## WHAT THE EXERCISE ASKS:
Nothing should be omitted: restate the full listing word for word.

## INFORMATION PROVIDED:
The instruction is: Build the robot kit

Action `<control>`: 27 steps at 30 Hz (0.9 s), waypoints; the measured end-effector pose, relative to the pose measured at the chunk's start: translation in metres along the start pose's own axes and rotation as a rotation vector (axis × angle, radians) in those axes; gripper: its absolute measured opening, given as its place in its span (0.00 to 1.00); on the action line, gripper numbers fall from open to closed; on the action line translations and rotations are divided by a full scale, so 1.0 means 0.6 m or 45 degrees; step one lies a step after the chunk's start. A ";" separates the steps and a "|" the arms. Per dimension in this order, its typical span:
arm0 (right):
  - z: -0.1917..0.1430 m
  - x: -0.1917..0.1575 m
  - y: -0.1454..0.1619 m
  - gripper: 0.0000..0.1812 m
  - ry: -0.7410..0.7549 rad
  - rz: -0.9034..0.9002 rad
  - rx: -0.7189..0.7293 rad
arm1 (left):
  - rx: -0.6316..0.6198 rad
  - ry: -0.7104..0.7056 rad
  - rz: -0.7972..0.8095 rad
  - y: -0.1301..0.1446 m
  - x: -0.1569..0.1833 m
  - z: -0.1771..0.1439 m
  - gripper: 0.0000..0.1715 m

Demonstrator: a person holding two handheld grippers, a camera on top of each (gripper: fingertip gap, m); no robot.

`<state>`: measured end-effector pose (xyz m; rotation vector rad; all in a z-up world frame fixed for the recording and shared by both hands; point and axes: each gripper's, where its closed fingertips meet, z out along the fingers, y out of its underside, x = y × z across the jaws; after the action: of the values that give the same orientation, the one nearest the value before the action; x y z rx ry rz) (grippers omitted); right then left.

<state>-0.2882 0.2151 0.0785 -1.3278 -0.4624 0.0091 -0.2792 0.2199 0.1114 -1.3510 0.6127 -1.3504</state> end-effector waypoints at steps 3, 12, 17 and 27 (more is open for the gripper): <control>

## EXERCISE RESULT:
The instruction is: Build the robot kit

Action `<control>`: 27 steps at 30 Hz (0.9 s), waypoints; the measured end-effector pose, relative to the pose measured at the chunk's start: translation in metres along the start pose's own axes and rotation as a rotation vector (axis × angle, radians) in those axes; gripper: its absolute measured opening, given as its place in its span (0.00 to 1.00); on the action line, gripper numbers fall from open to closed; on the action line translations and rotations are divided by a full scale, so 1.0 means 0.6 m or 45 degrees; step one lies a step after the chunk's start. A ";" separates the steps and a "|" the arms. Per dimension in this order, its typical span:
arm0 (right):
  - z: -0.1917..0.1430 m
  - x: -0.1917..0.1575 m
  - y: -0.1454..0.1619 m
  - gripper: 0.0000..0.1812 m
  - ry: -0.7410..0.7549 rad
  - rz: -0.9034..0.9002 rad
  - rx: -0.7189..0.7293 rad
arm1 (left):
  - rx: -0.6316..0.6198 rad
  - ry: -0.7104..0.7056 rad
  - rz: -0.7972..0.8095 rad
  - y: -0.1301..0.1446 m
  - x: -0.1569..0.1833 m
  - z: -0.1771..0.1439 m
  - gripper: 0.0000..0.1715 m

Demonstrator: a person holding two handheld grippers, a camera on top of each (gripper: fingertip gap, m); no robot.

`<state>`: measured end-effector pose (xyz m; rotation vector rad; all in a z-up world frame fixed for the recording and shared by both hands; point and axes: each gripper's, where its closed fingertips meet, z out along the fingers, y out of its underside, x = y × z across the jaws; after the action: of the values that give the same orientation, the one nearest the value before the action; x y z rx ry rz) (grippers omitted); right then left.

<state>-0.2882 0.2151 0.0785 -1.3278 -0.4624 0.0091 -0.2792 0.2199 0.1114 -1.3510 0.6127 -1.3504</state> end-effector waypoints at steps 3, 12, 17 and 27 (more is open for the gripper): <control>

This completes the requested output.